Besides, nuclear weapons are expensive. Countries already integrated into the global system face penalties and pressure that outlaws like North Korea really don’t. “By acknowledging the reality of North Korea as a nuclear power, it doesn’t automatically mean Zimbabwe wants a nuclear weapon,” Auslin told me. “Those who want nuclear weapons are already trying to get them.”

To give up on prevention is to focus on treatment. We need more creative options to deal with the North Korean menace. No longer will American diplomats have to worry about how Pyonyang’s tyrant will react to senior officials speaking the truth about his debased regime. Kim wants nukes so his regime can survive. Nuclear negotiations meant assuring him that America has no interest in seeing his people live in dignity and freedom. America will not have this problem anymore.

Think of the opportunities. The president could elevate and call attention to brave North Korean dissidents. He could encourage them to begin planning for a transition to Korean democracy. Imagine a White House conference: ‘Planning for a Korea Without the Kim Regime’. Who knows? With a little luck maybe a constellation of dissidents could form a government in exile. Giving up on stopping a North Korean nuke means getting America on the right side of Korean history.

Finally, there is the benefit of stability. Kim will no longer have the ability to throw the region and the world into crisis every time he tests a nuclear device or a missile. America should still try to sabotage his programme through cyber viruses and more conventional means. But in the short term, Kim will lose his ability to get the world to focus on his threats whenever he wishes.

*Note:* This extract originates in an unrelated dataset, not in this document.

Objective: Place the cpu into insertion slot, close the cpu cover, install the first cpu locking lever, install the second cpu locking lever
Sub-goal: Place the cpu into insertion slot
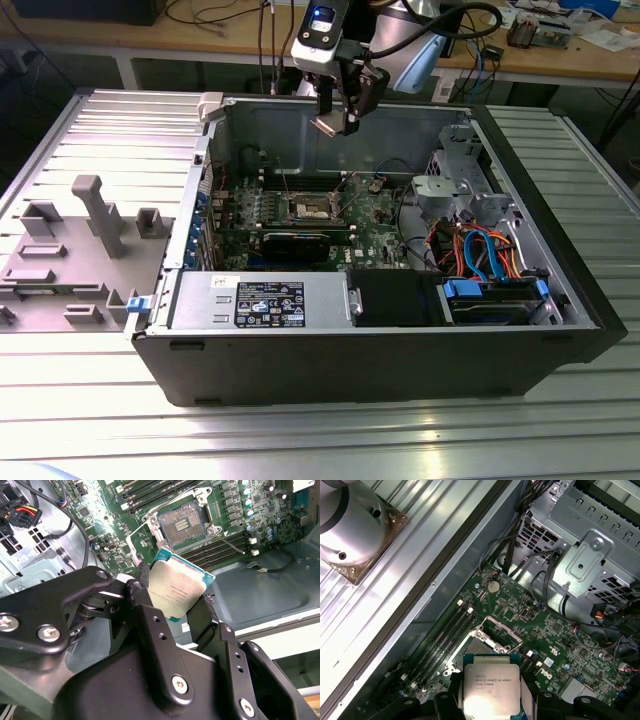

It’s something the Trump administration should think about. And maybe the next time Kim decides to provoke, the US response can be measured and boring. The Pentagon should trot out some deputy assistant under-secretary to say the US frowns upon the latest move, but that North Korea knows full well what will happen if it ever attacks America or her allies. Meanwhile, Trump could tweet something about his upcoming White House conference: ‘Imagining a world without North Korea.’ It sure beats empty threats in the service of dead-end talks.